The princess was slender, dressed in a loose T-shirt and joggers, and her dark curls were cut short. When Burdick approached, he recalled, “she responded with a demand that I not touch her. She said she was the daughter of the King and I was nobody.” He promised not to come closer, but asked for permission to rest a moment.
Hala gestured at a sofa and Burdick sat. As she stood over him, he spoke softly. “I explained to her that I didn’t intend to provide her with medication that I thought was inappropriate, that I was there to listen,” he said. Eventually, she perched on the far end of the sofa, still gripping the knife, and began to talk.
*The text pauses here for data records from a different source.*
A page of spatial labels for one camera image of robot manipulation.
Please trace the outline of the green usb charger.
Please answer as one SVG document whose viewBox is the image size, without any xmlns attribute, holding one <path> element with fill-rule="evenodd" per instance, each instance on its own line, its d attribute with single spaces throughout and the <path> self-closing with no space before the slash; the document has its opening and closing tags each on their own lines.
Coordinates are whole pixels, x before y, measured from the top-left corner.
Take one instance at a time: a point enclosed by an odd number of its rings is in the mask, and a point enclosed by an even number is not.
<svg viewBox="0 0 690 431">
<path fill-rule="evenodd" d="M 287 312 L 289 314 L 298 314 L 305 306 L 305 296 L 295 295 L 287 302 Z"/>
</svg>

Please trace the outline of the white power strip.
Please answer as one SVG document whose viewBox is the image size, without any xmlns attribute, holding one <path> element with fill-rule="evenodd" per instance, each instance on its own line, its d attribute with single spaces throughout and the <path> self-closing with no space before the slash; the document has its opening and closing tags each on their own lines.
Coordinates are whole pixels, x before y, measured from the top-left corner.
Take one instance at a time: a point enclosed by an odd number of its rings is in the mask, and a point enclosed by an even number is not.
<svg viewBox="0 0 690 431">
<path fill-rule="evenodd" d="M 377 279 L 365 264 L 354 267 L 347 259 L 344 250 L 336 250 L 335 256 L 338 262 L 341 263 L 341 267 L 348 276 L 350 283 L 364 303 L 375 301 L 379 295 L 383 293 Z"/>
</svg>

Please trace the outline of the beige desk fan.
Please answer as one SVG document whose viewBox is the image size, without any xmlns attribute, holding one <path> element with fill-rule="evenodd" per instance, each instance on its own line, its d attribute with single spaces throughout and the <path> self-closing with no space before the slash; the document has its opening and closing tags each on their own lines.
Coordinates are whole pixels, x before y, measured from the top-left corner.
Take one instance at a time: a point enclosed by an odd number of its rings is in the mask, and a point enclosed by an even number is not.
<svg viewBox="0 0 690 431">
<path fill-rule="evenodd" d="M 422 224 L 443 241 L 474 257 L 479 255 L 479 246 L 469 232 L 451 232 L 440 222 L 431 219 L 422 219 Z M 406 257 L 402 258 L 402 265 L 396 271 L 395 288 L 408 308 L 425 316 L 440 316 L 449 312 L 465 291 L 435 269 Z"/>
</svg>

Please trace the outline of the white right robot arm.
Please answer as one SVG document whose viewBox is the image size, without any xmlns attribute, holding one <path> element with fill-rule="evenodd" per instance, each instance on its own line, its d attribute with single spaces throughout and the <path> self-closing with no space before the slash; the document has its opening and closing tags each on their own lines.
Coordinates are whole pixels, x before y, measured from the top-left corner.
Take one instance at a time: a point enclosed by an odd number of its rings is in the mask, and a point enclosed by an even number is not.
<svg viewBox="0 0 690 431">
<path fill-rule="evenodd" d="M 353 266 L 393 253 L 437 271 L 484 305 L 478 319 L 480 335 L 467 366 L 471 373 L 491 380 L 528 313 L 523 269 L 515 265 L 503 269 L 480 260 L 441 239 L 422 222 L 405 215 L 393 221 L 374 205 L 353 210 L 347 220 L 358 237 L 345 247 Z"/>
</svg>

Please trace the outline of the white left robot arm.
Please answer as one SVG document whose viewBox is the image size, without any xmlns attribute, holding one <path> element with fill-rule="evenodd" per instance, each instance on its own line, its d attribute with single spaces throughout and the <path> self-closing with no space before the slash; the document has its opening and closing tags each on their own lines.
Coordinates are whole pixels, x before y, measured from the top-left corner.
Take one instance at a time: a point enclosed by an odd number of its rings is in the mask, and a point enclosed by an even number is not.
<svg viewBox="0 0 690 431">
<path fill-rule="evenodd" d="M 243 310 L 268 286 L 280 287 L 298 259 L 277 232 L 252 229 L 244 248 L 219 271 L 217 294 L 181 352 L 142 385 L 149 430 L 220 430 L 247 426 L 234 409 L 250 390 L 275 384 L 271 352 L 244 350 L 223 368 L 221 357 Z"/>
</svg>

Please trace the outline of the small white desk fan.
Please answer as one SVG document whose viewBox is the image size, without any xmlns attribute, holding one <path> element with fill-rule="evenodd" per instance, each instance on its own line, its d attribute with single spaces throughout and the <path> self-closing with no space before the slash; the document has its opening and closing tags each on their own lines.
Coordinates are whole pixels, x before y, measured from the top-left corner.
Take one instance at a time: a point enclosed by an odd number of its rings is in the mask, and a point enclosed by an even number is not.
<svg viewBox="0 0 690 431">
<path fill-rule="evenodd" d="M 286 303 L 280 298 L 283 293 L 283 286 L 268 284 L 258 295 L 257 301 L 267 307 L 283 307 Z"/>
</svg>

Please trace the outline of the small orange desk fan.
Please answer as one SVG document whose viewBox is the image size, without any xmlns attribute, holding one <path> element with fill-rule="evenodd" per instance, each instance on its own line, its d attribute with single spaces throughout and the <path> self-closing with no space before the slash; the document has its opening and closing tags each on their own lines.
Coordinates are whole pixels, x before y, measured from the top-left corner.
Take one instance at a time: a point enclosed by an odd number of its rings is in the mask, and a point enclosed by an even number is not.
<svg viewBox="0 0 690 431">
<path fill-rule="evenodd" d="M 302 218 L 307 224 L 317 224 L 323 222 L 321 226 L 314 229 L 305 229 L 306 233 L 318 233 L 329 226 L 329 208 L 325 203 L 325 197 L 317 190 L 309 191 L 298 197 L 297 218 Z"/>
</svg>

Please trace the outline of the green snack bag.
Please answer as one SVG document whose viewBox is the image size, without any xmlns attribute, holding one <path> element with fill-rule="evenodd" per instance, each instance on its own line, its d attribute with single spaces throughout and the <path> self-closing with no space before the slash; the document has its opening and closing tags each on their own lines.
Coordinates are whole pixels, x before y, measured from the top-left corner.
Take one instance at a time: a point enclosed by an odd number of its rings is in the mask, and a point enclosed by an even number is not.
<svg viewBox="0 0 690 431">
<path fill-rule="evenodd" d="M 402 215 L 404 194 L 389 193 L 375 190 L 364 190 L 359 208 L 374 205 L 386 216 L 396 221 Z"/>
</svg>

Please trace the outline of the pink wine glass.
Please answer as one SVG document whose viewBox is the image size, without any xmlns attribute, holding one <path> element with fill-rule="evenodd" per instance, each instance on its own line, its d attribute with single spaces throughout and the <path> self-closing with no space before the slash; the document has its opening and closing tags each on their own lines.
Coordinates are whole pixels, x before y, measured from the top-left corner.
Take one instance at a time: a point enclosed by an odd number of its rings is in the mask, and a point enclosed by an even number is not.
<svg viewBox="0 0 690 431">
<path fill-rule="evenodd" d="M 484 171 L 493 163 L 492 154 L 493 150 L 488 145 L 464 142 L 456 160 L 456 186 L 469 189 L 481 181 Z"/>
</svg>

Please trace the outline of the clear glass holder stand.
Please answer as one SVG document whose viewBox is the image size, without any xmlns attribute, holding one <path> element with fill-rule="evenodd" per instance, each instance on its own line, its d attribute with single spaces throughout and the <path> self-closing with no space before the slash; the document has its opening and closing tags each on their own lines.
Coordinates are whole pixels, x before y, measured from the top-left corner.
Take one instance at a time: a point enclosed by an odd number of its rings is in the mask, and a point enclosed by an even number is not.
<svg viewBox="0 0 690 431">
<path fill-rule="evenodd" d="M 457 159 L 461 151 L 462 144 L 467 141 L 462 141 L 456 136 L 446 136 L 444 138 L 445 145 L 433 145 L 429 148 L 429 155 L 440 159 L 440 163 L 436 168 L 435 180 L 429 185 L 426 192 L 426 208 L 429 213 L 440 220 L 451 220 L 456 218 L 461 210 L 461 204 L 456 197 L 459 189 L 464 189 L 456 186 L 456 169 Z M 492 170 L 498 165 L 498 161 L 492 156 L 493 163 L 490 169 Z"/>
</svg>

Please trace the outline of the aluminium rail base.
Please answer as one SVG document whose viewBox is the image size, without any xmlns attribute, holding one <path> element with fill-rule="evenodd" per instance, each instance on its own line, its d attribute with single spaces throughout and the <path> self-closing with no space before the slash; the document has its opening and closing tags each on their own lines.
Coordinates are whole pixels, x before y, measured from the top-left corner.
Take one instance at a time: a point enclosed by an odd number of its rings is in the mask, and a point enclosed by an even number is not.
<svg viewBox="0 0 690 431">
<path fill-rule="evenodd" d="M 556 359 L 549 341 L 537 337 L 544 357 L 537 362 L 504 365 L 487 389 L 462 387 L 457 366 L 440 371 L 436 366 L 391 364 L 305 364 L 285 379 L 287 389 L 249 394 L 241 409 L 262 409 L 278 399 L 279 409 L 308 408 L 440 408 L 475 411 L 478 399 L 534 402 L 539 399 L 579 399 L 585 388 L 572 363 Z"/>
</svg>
Hala said that she and three of her sisters—Sahar, Maha, and Jawaher—were being held captive in the villa. They had been there since their mother, one of the King’s wives, absconded to London to escape his control years earlier. Burdick offered to try to find a way to help, and the princess agreed to return the knife to the kitchen. “I did my method of sedating a patient, which is to talk with them,” he said.
Back at the royal clinic, Burdick reviewed the princesses’ charts and was dismayed to learn that they were being regularly dosed with a combination of Valium, Ativan, Xanax, and Ambien. “They’re chemically immobilizing them,” he recalled thinking. He learned that he would now be required to write the medical orders for these drugs. “I felt between a rock and a hard place,” he wrote. If he refused, he reasoned, he would likely be replaced by someone more pliable, and, even if he could stop the drugs, an abrupt withdrawal after years of chronic use would have dire consequences. “With the intention of buying time to learn more about the difficult situation these young ladies faced, I set aside my ethics,” he wrote.
For more than seven years, Burdick was part of a team of trusted physicians charged with medicating the princesses with prescription tranquillizers. The sisters also seemed to have unfettered access to cocaine, amphetamines, and alcohol, Burdick said, further jeopardizing their health. At the same time, he grew to be a close confidant of Princess Hala, and worked to secure her and her sisters’ release.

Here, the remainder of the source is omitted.